**ASSIGNED TASK**
Lines of the material that include the string "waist" should be returned.

━━━━━━━━━━━━━━━━━━━━━━━━━━━━━━

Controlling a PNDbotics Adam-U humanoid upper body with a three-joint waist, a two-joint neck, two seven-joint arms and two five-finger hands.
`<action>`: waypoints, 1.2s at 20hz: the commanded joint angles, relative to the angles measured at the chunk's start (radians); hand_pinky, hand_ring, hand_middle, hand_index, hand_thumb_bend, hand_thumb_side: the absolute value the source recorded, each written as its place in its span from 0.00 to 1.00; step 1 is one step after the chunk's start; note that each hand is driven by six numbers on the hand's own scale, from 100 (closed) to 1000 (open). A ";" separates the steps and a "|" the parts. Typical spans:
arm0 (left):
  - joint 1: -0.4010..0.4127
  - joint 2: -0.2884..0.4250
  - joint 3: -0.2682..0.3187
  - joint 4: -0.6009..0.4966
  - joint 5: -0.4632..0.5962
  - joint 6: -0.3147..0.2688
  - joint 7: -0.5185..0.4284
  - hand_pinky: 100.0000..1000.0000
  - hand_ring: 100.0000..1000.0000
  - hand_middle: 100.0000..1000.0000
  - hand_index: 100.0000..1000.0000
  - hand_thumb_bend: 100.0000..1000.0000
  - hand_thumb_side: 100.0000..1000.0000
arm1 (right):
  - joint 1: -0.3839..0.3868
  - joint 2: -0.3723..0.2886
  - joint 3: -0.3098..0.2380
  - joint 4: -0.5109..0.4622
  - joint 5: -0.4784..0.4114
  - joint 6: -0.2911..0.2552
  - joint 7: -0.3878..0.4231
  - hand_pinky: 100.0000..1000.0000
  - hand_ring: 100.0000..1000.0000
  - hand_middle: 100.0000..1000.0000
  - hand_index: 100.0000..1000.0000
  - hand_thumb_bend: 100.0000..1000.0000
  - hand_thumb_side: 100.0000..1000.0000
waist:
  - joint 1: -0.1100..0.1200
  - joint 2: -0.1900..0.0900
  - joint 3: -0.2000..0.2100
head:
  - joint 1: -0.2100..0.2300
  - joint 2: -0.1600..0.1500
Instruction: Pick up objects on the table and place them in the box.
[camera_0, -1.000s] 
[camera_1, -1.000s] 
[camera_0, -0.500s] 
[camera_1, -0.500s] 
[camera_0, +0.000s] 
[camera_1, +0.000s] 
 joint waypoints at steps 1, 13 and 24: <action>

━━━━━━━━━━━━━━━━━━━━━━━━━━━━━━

**WRITTEN SOLUTION**
Controlling a PNDbotics Adam-U humanoid upper body with a three-joint waist, a two-joint neck, two seven-joint arms and two five-finger hands.
waist:

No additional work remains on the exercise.